The company provides cybersecurity products to clients on a subscription basis. The subscriptions typically range in length from one to three years. The company recognizes revenue over the term of these contracts in line with Generally Accepted Accounting Principles ("GAAP"). But it allegedly also tracks Annualized Recurring Revenue ("ARR"), a non-GAAP metric. The company allegedly describes ARR in its public filings as the projected yearly revenue it receives from current subscription contracts assuming that its clients renew their contracts without any changes.

In June 2023, the company allegedly announced a significant downward adjustment to its reported ARR figures and its ARR projections. The company purportedly cited two reasons for its ARR adjustment. First, "changing macroeconomic factors" allegedly required the company to remove certain non-guaranteed categories of revenue from the ARR. Second, the company allegedly discovered that it had been double-counting revenue earned from the same subscription contracts in certain circumstances.

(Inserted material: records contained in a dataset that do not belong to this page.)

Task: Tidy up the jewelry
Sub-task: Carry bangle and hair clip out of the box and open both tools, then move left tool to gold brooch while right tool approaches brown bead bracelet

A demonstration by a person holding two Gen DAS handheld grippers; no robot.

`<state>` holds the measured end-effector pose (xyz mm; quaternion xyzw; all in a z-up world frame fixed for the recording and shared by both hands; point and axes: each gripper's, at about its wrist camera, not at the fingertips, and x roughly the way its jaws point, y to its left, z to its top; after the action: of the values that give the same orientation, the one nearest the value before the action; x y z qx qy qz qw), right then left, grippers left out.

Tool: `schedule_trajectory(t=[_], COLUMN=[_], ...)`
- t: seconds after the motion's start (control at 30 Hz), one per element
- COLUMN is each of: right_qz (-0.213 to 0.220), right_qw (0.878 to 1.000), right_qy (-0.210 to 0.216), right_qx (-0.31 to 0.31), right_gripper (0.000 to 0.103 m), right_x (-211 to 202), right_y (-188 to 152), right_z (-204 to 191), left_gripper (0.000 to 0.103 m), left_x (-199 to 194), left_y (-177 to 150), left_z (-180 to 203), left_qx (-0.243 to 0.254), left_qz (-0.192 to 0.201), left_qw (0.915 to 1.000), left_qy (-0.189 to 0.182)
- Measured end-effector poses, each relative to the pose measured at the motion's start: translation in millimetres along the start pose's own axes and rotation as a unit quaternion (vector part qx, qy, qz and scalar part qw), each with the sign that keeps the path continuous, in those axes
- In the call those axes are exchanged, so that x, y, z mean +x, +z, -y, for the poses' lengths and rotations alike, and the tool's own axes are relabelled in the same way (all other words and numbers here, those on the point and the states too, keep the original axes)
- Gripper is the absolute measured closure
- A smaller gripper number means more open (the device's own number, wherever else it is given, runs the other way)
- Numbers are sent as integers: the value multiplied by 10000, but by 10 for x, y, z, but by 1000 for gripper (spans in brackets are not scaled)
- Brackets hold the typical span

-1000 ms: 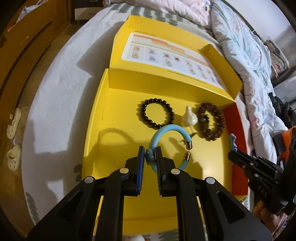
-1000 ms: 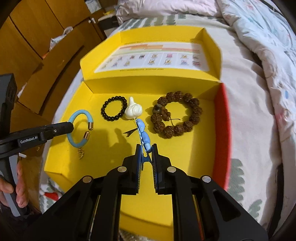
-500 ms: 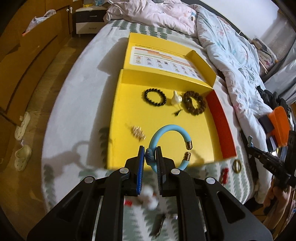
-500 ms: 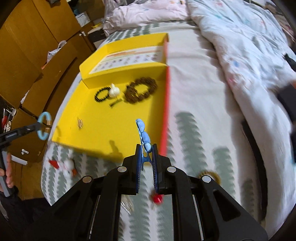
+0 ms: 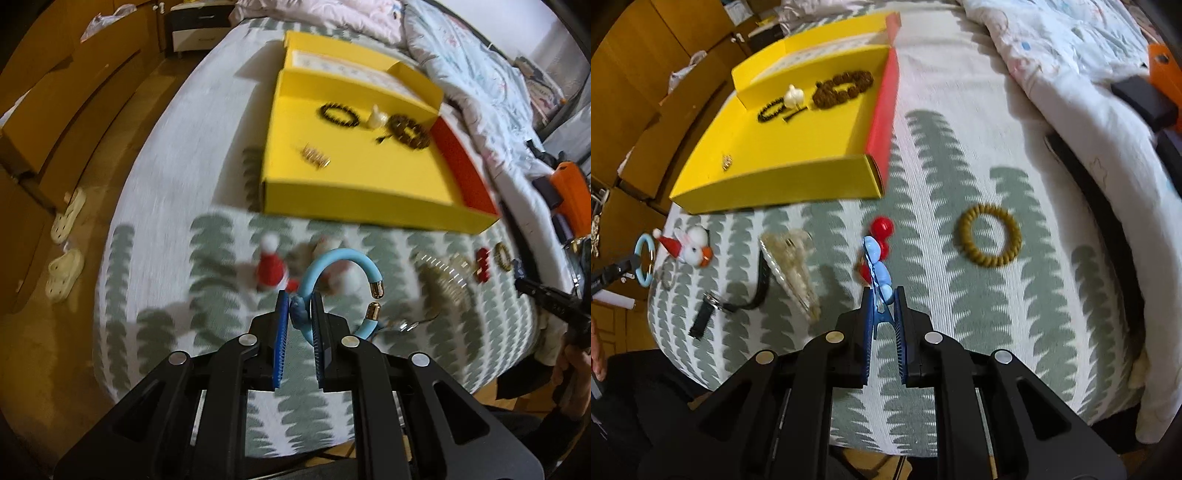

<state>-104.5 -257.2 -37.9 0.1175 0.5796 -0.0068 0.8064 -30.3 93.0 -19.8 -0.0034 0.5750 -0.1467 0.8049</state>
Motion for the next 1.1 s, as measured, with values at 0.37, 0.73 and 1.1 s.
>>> schedule_trajectory(t=[0.37,0.73,1.1], right_qz=[-303,-398,-158], right_qw=[9990,9977,9978], right_qy=[-304,-547,-648], right_qx=[87,-37,-25], right_gripper=[91,87,82], right_x=[262,360,188], right_y=[-46,-26,-7], right_z=[69,54,35], left_gripper=[91,90,74], left_x=[387,587,546], left_y=[-166,-191,-197], left_z=[-130,-102,-41], left_qx=[-116,-84,-68], left_qz=[-462,-659,-664], left_qw=[9975,9952,9954], left_qy=[522,718,681])
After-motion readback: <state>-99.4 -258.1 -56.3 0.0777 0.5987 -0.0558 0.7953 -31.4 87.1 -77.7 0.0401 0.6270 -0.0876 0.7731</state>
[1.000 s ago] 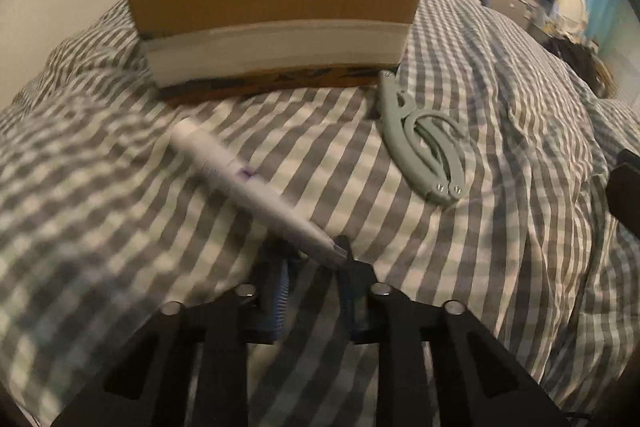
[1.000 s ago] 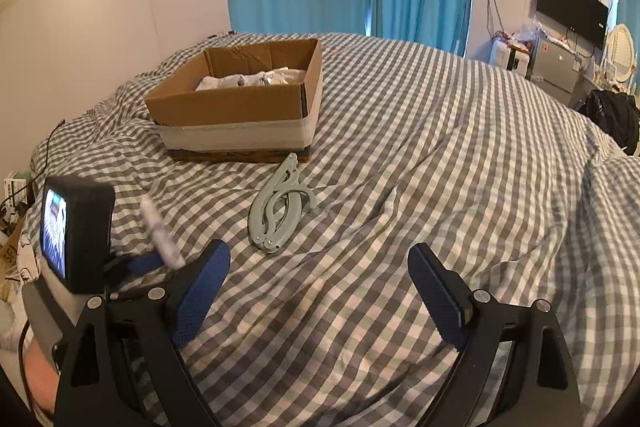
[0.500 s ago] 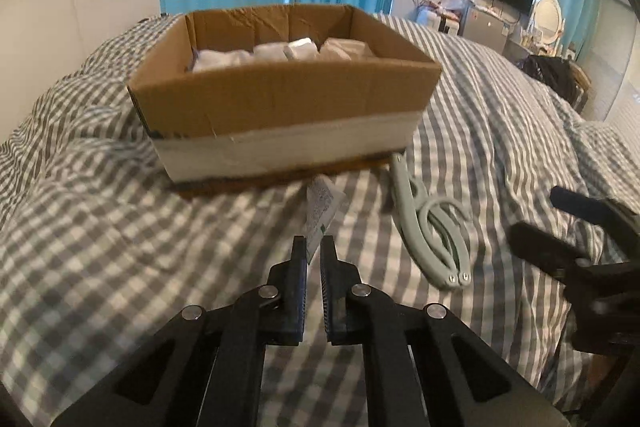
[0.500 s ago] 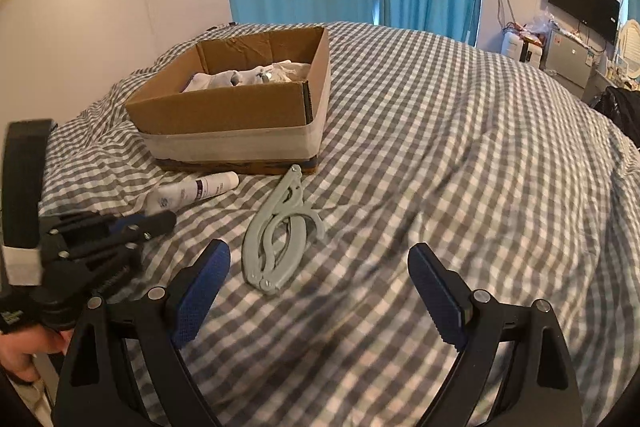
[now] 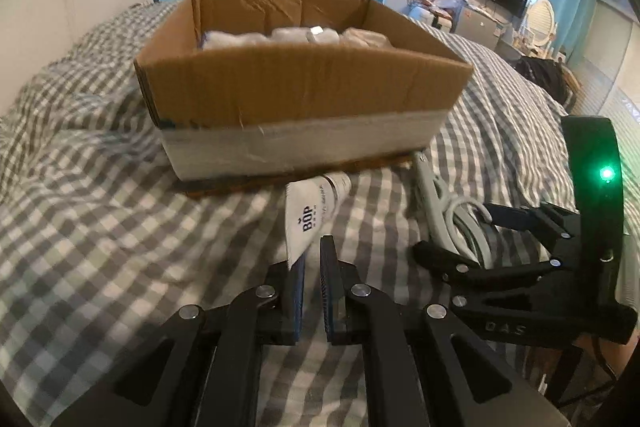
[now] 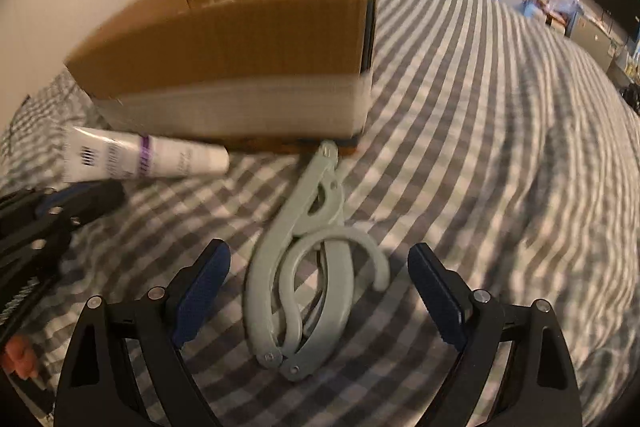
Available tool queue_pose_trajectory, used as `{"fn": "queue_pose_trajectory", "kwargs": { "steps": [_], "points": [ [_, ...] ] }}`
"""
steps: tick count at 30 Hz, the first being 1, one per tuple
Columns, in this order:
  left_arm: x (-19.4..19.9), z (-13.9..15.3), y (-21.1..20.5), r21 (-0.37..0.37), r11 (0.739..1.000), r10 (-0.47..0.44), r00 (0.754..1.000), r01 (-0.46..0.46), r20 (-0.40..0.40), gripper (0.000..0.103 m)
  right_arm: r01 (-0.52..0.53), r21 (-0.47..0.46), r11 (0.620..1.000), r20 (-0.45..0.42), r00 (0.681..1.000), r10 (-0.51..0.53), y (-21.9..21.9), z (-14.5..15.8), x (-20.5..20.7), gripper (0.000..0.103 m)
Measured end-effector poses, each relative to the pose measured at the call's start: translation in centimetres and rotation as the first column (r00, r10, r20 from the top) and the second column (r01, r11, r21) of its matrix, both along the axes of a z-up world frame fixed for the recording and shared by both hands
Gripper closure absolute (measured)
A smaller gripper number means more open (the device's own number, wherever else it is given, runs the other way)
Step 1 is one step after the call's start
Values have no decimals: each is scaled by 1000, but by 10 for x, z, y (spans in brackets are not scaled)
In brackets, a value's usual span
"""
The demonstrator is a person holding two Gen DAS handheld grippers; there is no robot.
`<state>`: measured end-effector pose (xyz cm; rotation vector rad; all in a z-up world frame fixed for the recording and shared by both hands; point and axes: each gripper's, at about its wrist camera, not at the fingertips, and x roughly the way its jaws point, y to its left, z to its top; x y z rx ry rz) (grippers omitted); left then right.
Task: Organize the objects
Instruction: 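Grasp the pale green hanger with right tool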
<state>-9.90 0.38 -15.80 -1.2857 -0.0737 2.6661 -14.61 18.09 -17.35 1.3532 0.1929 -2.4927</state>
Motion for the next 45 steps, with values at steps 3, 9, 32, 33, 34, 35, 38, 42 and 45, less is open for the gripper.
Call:
{"fn": "queue_pose_trajectory", "kwargs": {
  "steps": [3, 9, 32, 33, 34, 35, 38, 42, 45],
  "points": [
    [6, -6, 2, 2, 1000, -13, 1000, 13, 27, 90, -10, 10, 1000, 5, 1000, 10, -2, -8, 5, 21],
    [21, -7, 5, -19, 1000, -11, 999, 12, 50, 50, -32, -2, 999, -8, 999, 32, 5, -2, 20, 36],
    [-59, -11, 2, -162, 987, 17, 997, -6, 69, 44, -28, -147, 989, 5, 1000, 29, 33, 8, 41, 36],
    [-63, -18, 2, -145, 989, 18, 997, -6, 81, 44, -30, -144, 989, 7, 1000, 31, 32, 7, 41, 36],
    [-66, -22, 4, -133, 991, 13, 996, -1, 89, 44, -30, -142, 989, 8, 999, 31, 30, 6, 41, 36],
    [-65, -25, 8, -145, 989, 9, 996, 3, 86, 44, -30, -143, 989, 10, 999, 31, 30, 5, 40, 36],
    [-57, -23, 16, -147, 988, -33, 995, 47, 94, 44, -24, -146, 989, 19, 999, 27, 30, 3, 38, 36],
    [-40, -13, 20, -55, 990, -118, 982, 127, 147, 61, -21, -139, 990, 23, 999, 24, 27, 1, 36, 36],
    [-34, -6, 27, -73, 981, -166, 975, 178, 145, 69, -13, -149, 989, 23, 1000, 17, 27, 3, 34, 36]
  ]
}}
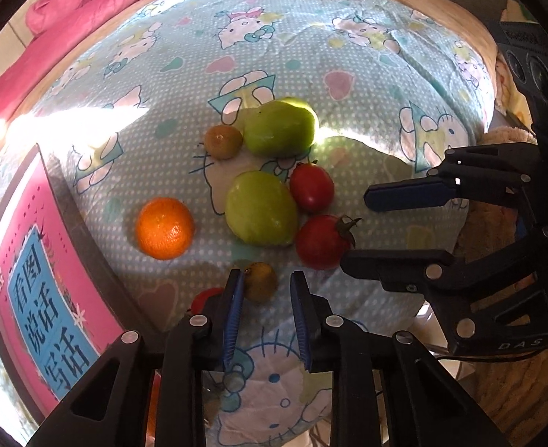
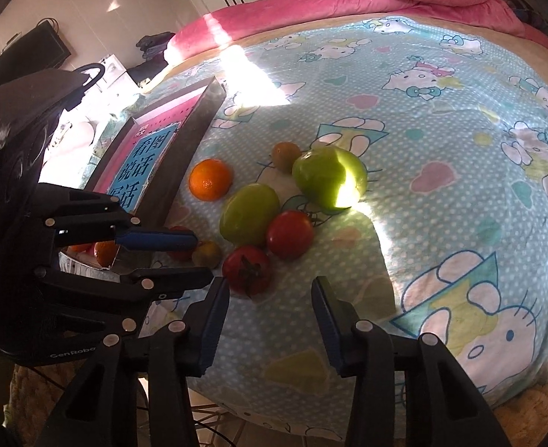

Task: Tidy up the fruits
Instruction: 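Grasp a small brown fruit with the left tool while the right tool grasps a red tomato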

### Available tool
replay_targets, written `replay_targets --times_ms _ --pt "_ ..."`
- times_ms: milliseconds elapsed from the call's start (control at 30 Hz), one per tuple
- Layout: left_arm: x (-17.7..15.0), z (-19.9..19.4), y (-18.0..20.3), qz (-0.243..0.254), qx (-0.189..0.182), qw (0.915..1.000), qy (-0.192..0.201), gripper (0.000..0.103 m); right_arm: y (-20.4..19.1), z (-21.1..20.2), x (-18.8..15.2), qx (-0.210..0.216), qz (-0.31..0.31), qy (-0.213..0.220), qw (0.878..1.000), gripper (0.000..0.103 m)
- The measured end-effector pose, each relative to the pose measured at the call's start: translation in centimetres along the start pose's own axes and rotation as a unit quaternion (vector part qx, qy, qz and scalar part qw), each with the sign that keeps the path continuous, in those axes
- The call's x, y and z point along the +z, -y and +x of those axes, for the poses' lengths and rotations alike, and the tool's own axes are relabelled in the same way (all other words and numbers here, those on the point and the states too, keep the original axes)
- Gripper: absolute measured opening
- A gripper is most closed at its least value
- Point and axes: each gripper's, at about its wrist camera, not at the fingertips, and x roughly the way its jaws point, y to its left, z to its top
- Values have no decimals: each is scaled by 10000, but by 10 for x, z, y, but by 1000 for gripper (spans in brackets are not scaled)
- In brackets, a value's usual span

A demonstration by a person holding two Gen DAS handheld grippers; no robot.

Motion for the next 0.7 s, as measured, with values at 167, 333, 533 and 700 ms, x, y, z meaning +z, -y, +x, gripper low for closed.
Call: replay_targets --times_ms 167,333,533,700 --pt "6 5 -9 20 -69 10000 -25 19 -1 6 3 112 -25 -41 9999 46" --pt "9 7 -17 -98 -280 9996 29 19 -3 12 6 201 -70 -76 9997 43" --pt "18 13 -13 74 -292 9995 6 19 -17 20 6 85 -425 -117 9990 38" --pt "21 15 -8 170 -219 9996 -38 19 -21 21 5 -38 -587 -95 9982 32"
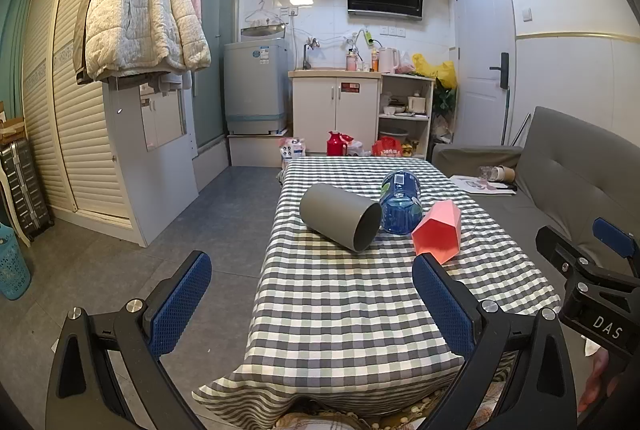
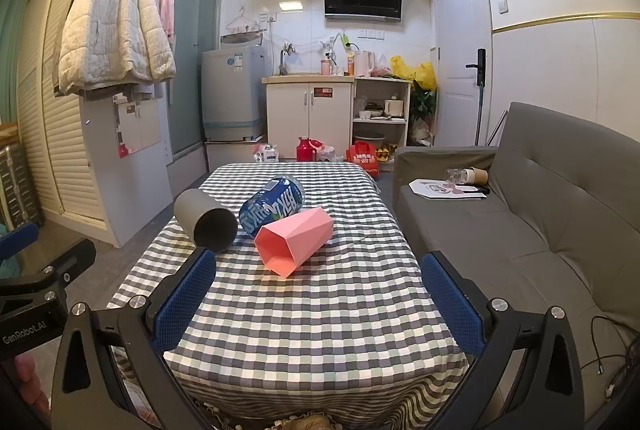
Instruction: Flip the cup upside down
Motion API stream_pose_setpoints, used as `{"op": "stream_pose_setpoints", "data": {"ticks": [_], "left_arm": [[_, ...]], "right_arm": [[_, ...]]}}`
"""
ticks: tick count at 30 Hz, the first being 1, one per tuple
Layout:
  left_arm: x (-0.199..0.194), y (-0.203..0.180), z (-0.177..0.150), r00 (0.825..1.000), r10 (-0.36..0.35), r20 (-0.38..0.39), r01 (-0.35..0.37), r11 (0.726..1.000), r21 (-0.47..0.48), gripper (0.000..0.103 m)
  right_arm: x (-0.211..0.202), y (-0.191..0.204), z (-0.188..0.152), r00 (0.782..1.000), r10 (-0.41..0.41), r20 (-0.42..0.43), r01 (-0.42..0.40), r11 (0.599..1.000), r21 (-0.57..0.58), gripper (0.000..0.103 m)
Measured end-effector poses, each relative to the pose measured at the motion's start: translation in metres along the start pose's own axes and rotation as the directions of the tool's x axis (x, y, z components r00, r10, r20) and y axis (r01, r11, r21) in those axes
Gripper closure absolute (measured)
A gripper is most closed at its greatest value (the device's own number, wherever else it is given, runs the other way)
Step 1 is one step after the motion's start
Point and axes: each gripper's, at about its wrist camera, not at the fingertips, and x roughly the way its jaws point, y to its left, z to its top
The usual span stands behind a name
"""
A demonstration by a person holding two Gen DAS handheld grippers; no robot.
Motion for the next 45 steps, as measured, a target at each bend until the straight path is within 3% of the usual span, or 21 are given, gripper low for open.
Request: {"op": "stream_pose_setpoints", "data": {"ticks": [45], "left_arm": [[-0.0015,0.0077,0.0020,1.000,0.010,-0.008,-0.010,1.000,0.000,0.000]], "right_arm": [[0.0053,-0.0024,-0.0023,1.000,0.000,-0.008,0.000,1.000,0.003,0.000]]}}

Plaintiff alleged that defendants made false and misleading statements in public filings prior to the downward adjustment that undermined the company's stated rationale. In particular, plaintiff alleged that the company defined ARR to exclude the non-guaranteed revenue inputs that the company had announced it was removing from its ARR adjustment. Plaintiff also alleged that the individual defendants certified the accuracy of the incorrect ARR figures and projections when they were published and that this demonstrated that the company controls were inadequate.

The Court first addressed whether plaintiff identified any false or misleading statements. While the Court held that plaintiff adequately alleged the falsity of the ARR figures and projections, it also held that plaintiff failed to plead plausibly any other false or misleading statements. In so holding, the Court concluded that the company's definition of ARR arguably included the non-guaranteed revenue inputs that were subsequently removed in connection with the downward adjustment. Furthermore, the Court rejected plaintiff's inadequate control allegations, finding it to be significant that the controls in place caught some of the errors that necessitated the ARR adjustment.

The Court next addressed scienter. Plaintiff alleged that defendants knew the ARR figures and projections were false, and that defendants only corrected them once it became clear they could no longer hide the truth from the market. To support this theory, plaintiff relied on a confidential witness, the individual defendants' purported trading activity, and the core operations doctrine. The Court held that none—either on its own or considered together—raised a sufficiently strong inference of scienter. The Court found plaintiff's confidential witness allegations unreliable because there were no facts to suggest the confidential witness was in a position to have insight into individual defendants' state of mind. The Court further concluded that it could not infer scienter from plaintiff's allegation that individual defendants traded company stock several months before the ARR revisions because plaintiff did not provide any meaningful trading history against which it could compare the trades. Finally, the Court found that plaintiff could not rely upon a core operations doctrine because they did not allege the individual defendants played any role in calculating ARR or that they were otherwise informed of inaccuracies in ARR.

The Court granted plaintiff leave to file a further amended complaint but directed that any such complaint be accompanied by a detailed statement-by-statement chart specifically identifying each challenged statement and plaintiff's basis for contending that the statement was false or misleading and made with the requisite scienter.